Since it’s a huge task I used quickcheck to test some fusing properties by using a “misbehaving” iterator as input and checking the length of the output when using different adaptors, that successfully found some bugs. We should expand this to test all the libstd adaptors too.

I think the effort to fix these bugs is needed, and maybe improve upon documentation too.

I’m not sure the marker trait is useful before specialization, as you note, what would be even more useful would be a different one, but I don’t think we can realize it either: IntoFused.
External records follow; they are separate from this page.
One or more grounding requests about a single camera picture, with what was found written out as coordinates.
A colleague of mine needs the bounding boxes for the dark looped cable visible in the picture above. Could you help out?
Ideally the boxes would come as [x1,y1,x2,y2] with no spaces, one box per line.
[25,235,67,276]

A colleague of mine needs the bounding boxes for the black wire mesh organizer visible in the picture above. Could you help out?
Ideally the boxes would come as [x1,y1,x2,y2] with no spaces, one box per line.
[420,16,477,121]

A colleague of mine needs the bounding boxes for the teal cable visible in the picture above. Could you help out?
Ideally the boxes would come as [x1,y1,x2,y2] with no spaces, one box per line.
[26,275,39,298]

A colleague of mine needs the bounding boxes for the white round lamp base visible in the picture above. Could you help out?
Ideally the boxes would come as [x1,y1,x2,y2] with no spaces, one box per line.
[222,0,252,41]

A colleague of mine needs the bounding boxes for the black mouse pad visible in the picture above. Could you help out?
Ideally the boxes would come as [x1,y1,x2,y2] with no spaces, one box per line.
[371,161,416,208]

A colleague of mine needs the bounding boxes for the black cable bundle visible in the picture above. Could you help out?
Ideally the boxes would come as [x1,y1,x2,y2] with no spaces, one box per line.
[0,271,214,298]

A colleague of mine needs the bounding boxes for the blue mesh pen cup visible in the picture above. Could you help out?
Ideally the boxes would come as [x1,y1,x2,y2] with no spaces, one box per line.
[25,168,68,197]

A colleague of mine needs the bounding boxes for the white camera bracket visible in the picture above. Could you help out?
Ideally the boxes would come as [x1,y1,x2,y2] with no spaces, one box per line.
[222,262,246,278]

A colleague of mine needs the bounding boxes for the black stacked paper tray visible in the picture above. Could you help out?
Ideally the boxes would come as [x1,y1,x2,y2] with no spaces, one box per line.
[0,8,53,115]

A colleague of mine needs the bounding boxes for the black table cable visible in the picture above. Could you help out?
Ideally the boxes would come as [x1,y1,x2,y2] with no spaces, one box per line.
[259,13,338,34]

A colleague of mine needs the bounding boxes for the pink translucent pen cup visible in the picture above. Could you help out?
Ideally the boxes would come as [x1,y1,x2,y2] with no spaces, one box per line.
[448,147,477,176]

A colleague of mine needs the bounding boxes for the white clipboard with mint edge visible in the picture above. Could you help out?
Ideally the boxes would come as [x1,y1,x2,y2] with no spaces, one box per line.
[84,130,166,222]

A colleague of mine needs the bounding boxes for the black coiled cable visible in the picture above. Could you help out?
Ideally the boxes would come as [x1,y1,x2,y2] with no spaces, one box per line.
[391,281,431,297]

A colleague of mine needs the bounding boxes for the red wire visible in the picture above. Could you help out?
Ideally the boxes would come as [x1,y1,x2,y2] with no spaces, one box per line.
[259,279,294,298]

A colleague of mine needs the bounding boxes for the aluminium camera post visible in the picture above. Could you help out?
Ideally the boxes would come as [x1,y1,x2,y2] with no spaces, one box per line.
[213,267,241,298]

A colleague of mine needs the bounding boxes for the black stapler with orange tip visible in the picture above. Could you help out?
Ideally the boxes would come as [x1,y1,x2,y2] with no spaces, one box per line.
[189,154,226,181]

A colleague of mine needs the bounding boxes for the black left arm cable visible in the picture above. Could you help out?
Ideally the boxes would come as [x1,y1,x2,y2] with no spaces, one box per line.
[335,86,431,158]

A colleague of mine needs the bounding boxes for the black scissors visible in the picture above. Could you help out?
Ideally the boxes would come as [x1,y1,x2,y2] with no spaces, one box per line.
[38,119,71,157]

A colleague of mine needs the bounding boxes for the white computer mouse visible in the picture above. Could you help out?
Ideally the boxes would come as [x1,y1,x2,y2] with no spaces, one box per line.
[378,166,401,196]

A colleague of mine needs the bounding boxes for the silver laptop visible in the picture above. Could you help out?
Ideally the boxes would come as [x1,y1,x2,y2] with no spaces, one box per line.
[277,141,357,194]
It returns Self if you are already a fused iterator, otherwise it wraps it to produce Fuse<Self>.


#7
use std::iter::Fuse;

trait Fused: Iterator {}

trait IntoFused: Iterator {
    type Fuse: Fused<Item=Self::Item>;
    fn fuse(self) -> Self::Fuse;
}

impl<I: Iterator> Fused for Fuse<I> {}

impl<I> IntoFused for I where I: Fused {
    type Fuse = Self;
    fn fuse(self) -> Self {
        self
    }
}

// Need this.
impl<I> IntoFused for I where I: !Fused {
    type Fuse = Fuse<Self>;
    fn fuse(self) -> Fuse<Self> {
        Iterator::fuse(self)
    }
}

#8

I do like documenting which iterators are Fused or not, but I’m not sure a trait is necessary. Have you measured a perf hit using fuse on any already-Fused iterators (I wouldn’t be surprised, I think it would be quite clever analysis to strip the flag/check)?


#9

It makes a difference. Note: Range already exhibits “fused” behavior (always returns None after returning None once).
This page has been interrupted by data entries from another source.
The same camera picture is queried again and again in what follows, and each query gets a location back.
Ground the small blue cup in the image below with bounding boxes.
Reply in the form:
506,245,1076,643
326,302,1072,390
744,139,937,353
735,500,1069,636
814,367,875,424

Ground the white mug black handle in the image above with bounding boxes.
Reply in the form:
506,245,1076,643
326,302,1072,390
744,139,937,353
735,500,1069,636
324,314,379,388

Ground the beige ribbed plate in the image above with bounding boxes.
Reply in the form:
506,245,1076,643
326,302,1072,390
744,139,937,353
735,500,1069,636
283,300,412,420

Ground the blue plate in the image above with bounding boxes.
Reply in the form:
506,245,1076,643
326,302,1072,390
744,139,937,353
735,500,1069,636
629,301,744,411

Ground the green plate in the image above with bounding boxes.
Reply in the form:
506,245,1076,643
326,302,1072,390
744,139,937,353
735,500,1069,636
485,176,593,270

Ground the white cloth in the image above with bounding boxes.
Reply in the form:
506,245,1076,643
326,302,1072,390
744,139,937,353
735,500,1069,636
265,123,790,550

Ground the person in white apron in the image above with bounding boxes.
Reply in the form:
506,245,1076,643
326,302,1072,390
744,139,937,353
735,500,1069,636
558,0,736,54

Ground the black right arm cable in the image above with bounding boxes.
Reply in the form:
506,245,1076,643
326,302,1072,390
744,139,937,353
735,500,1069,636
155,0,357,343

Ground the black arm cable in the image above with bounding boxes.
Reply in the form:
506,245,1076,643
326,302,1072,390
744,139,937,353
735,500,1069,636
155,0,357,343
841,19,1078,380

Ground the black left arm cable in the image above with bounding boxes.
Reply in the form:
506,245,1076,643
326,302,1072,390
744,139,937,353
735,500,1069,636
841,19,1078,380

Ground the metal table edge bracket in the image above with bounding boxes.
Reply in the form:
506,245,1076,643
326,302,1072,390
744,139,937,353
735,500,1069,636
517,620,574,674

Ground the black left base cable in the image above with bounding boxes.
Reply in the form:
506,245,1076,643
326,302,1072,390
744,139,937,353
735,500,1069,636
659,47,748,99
test fuse      ... bench:         199 ns/iter (+/- 1)
test fuse_fuse ... bench:         248 ns/iter (+/- 7)
test range     ... bench:          47 ns/iter (+/- 4)
#![feature(test)]

extern crate test;

#[bench]
fn fuse(b: &mut test::Bencher) {
    b.iter(|| {
        for i in (0..100).fuse() {
            test::black_box(i);
        }
    })
}

#[bench]
fn fuse_fuse(b: &mut test::Bencher) {
    b.iter(|| {
        for i in (0..100).fuse().fuse() {
            test::black_box(i);
        }
    });
}

#[bench]
fn range(b: &mut test::Bencher) {
    b.iter(|| {
        for i in (0..100) {
            test::black_box(i);
        }
    })
}

#10

This overhead is ridiculous :frowning: .


#11

That benchmark result and another test I did with Itertools::step (which also needs to use Fuse), reveals some very big gains that could be made if we could conditionally skip the Fuse adaptor for certain well behaved iterators.

For an adaptor like step the difference can be 50% reduction of the runtime if fusing isn’t needed.


#12

I’ve implemented a version of this using specialization that makes Fuse<I> a no-op when I implements FusedIterator. This appears to fix the performance issues noted above. That is:

use std::iter::Fuse;

trait FusedIterator: Iterator {}

impl<I: Iterator> FusedIterator for Fuse<I> {}
impl<A> FusedIterator for Range<A> {}

// etc...

// Specialize Fuse...
impl<I> Iterator for Fuse<I> where I: FusedIterator {
    type Item = I::Item;
    fn next(&mut self) -> Self::Item {
        self.0.next() // pass through.
    }
}

So far, I’ve only implemented FusedIterator for core (see https://github.com/Stebalien/rust/commits/fused). @bluss, are you still interested in this?


#13

That looks like it works very well. I think .fuse() hasn’t been used that much, but with an improvement like this it can maybe be used more.

It is a very minor extra iterator trait, but it’s really low complexity in a number of ways. Not implementing it degrades gracefully, implementing it incorrectly only leads to fusing bugs, nothing else.